Many students at Berkeley High School (BHS) have jobs as grocery baggers, tutors, or general manual laborers. Jobs can be incredibly important for students because they offer both work experience and a source of additional family income. However, these jobs can cause conflict and imbalance between the personal and academic lives of students, forcing them to make a choice between the two. Such situations are prompting academic institutions with the question of whether or not students with jobs should be excused from their classes. Should students be allowed to prioritize their work lives over academic careers? My answer is a sharp and violent, “No!” Excusing students from school would do two terrible things: steal away childhoods and create negative ramifications in the long term. 

Many people describe their high school years as the best years of life. Rocking parties, little responsibility, crashing cars into ponds, teen pregnancy scares, liver transplants, and so much more can make it an unforgettable experience. A job shouldn’t be at the expense of such experiences. Us high schoolers will work for the rest of our lives; we deserve and should cherish the time we have now, time we should spend learning things and expanding our minds. Attending school regularly makes us better, smarter people, and those with jobs shouldn’t be excluded from becoming such people. 

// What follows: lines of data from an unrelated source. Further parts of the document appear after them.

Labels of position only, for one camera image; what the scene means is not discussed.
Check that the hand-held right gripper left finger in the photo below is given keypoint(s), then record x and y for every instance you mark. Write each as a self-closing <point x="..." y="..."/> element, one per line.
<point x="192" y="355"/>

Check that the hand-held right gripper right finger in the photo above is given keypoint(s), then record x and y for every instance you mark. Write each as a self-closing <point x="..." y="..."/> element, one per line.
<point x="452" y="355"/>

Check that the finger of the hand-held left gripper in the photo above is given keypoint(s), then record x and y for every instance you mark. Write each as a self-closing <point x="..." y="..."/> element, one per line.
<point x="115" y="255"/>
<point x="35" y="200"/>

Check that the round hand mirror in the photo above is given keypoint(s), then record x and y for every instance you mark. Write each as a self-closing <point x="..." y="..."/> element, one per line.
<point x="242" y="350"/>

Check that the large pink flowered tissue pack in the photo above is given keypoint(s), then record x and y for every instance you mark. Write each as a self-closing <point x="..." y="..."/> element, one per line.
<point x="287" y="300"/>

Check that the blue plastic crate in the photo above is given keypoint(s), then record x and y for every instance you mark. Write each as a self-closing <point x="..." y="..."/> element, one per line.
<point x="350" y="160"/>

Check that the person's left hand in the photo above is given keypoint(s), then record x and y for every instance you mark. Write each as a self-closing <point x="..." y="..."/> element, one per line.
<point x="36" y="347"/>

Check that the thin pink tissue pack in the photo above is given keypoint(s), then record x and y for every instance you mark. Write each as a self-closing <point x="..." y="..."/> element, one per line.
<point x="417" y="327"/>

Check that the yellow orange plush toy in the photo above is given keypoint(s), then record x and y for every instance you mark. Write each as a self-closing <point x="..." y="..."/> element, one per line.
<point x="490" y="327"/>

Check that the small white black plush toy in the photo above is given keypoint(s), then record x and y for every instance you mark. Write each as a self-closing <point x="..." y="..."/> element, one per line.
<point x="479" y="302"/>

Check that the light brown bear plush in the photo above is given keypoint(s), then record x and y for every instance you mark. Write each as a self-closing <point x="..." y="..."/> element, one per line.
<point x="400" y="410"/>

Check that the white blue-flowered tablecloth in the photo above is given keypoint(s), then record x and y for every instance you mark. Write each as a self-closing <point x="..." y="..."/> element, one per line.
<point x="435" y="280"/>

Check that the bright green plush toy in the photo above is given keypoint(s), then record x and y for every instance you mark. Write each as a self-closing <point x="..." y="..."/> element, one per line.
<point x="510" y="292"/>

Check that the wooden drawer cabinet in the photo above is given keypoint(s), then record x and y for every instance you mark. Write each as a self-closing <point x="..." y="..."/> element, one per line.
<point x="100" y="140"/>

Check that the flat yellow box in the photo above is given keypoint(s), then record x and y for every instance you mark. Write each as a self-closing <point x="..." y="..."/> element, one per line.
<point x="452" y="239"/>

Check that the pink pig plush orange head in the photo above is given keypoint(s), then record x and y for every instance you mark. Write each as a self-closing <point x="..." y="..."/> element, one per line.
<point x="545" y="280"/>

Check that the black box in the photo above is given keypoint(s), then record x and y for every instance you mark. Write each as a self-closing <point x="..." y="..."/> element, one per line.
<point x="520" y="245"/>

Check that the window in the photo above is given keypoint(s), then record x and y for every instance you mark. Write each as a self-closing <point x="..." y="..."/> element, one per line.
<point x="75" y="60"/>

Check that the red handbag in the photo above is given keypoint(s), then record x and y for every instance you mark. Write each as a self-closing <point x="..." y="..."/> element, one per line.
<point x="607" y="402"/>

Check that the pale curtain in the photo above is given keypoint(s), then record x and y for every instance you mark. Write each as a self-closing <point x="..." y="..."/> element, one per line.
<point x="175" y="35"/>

This brings me to my second point: missing classes to work would in fact decrease overall income and increase inequality in our country. The key to moving up in our society is education. Education is the key to success, and it opens up new and rewarding career opportunities. The Jewish American population provides a good example, specifically Ashkenazi Jews coming from Europe. Many entered the US dirt poor in the early 20th century with nothing but their families and a zest for pickles. Now, Jews are the religious group in the U.S. with the highest average household income. This is one of the driving proofs people use when being antisemitic and claiming that Jews must run the world. I hope I don’t have to remind anyone that this isn’t true. The reality is, our culture (yes, I am a Jew) puts a huge emphasis on education. Those early-20th century Jews specifically chose not to send their kids away to work in factories, but rather they made a choice to deal with the temporary loss of income and kept their kids in school, sending them to college and then graduate school when they could afford it. Education is the pathway to lifetime and generational prosperity, and if schools allow kids to skip class for work, this pathway would be obscured. Extra hours of work won’t make success, but extra hours in school might. Schools need to encourage students to prioritize school over work until they earn a high school diploma to best prepare them for life. 

The problem is, jobs are necessary for many kids. When it became clear that adults were more at risk of getting COVID-19, many teens stepped up, taking jobs in retail and other essential services with their adjusted distance learning schedules. There is a real dilemma for many families over what to do, and schools must figure out a way to accommodate and help without sacrificing school hours. One solution is this: schools partner with employers such as Target or Berkeley Bowl and work with them to ensure students can get and keep jobs while attending all hours of school. They would offer the companies fresh and eager talent in addition to a good image, and provide students and their families an income flow without taking away both their childhood and chance at success later in life.